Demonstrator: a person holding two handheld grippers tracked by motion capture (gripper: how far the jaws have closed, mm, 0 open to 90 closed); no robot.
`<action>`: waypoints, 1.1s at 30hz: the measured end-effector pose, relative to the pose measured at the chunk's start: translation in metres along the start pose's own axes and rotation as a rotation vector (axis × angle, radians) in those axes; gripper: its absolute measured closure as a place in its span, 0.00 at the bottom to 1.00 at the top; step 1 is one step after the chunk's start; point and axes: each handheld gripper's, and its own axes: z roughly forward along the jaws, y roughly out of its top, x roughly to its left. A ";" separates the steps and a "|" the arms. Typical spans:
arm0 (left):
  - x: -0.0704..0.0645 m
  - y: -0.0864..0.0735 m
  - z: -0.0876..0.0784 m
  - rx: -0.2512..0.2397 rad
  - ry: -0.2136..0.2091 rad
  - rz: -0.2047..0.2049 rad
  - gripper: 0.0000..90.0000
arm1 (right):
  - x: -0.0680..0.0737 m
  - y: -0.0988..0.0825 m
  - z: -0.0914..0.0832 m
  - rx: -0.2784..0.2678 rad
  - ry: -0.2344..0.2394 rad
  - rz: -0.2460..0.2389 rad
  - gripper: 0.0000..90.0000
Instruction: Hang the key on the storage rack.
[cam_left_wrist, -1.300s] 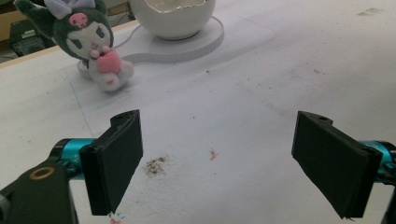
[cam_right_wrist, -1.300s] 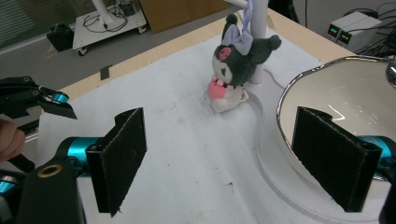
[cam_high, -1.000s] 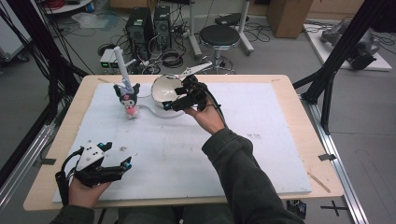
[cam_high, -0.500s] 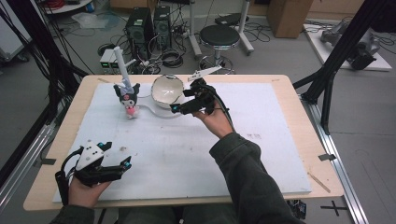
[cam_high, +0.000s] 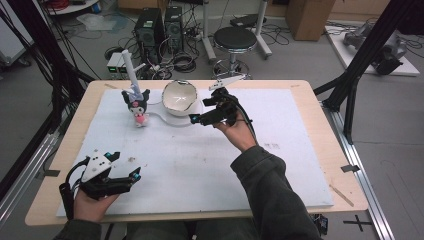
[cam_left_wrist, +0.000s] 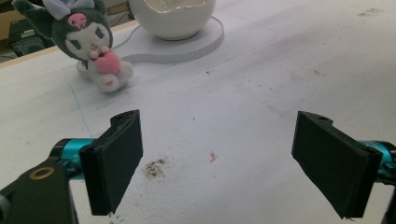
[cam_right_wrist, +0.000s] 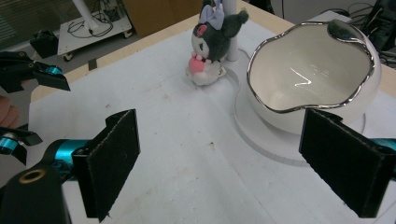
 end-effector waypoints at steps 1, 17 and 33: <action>0.000 0.000 0.000 -0.001 0.000 0.000 0.19 | 0.000 -0.001 -0.001 -0.001 -0.003 0.001 0.13; -0.001 0.001 0.001 0.001 -0.008 0.003 0.19 | -0.002 -0.018 -0.014 0.000 -0.020 0.007 0.13; -0.002 0.002 0.003 0.007 -0.009 0.005 0.19 | -0.004 -0.034 -0.029 -0.007 -0.038 0.020 0.13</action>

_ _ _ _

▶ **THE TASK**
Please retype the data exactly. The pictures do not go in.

▶ **WRITTEN REPLY**
Demonstrator: a person holding two handheld grippers tracked by motion capture (gripper: how far the jaws have closed, mm, 0 open to 90 closed); no robot.
`<action>`: waypoints, 1.1s at 30hz: the measured end-effector pose, relative to the pose measured at the chunk's start: translation in metres along the start pose's own axes and rotation as a rotation vector (axis × angle, radians) in those axes; gripper: its absolute measured closure as a place in its span, 0.00 at the bottom to 1.00 at the top; step 1 is one step after the chunk's start; point and axes: each handheld gripper's, and its own axes: z roughly forward along the jaws, y roughly out of its top, x roughly to its left. A ";" separates the steps and a "|" the arms. Typical spans:
arm0 (left):
  - x: -0.0704..0.0645 m
  - y: -0.0864..0.0735 m
  - z: -0.0876..0.0784 m
  - rx: -0.2512..0.2397 rad
  - ry: -0.2136..0.2091 rad
  - rz: -0.2047..0.2049 rad
  - gripper: 0.0000..90.0000
arm1 (right):
  - x: -0.0680..0.0737 m
  - y: -0.0988..0.0825 m
  - z: -0.0914..0.0832 m
  - rx: -0.2784..0.2678 rad
  - ry: -0.2344..0.2394 rad
  - rz: -0.2460..0.2389 rad
  - gripper: 0.0000..90.0000
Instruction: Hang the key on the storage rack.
[cam_left_wrist, -1.300s] 
[cam_right_wrist, -1.300s] 
[cam_high, -1.000s] 
[cam_high, -0.500s] 
[cam_high, +0.000s] 
[cam_left_wrist, +0.000s] 
[cam_right_wrist, +0.000s] 
 end-effector waypoints at steps 1, 17 and 33: <action>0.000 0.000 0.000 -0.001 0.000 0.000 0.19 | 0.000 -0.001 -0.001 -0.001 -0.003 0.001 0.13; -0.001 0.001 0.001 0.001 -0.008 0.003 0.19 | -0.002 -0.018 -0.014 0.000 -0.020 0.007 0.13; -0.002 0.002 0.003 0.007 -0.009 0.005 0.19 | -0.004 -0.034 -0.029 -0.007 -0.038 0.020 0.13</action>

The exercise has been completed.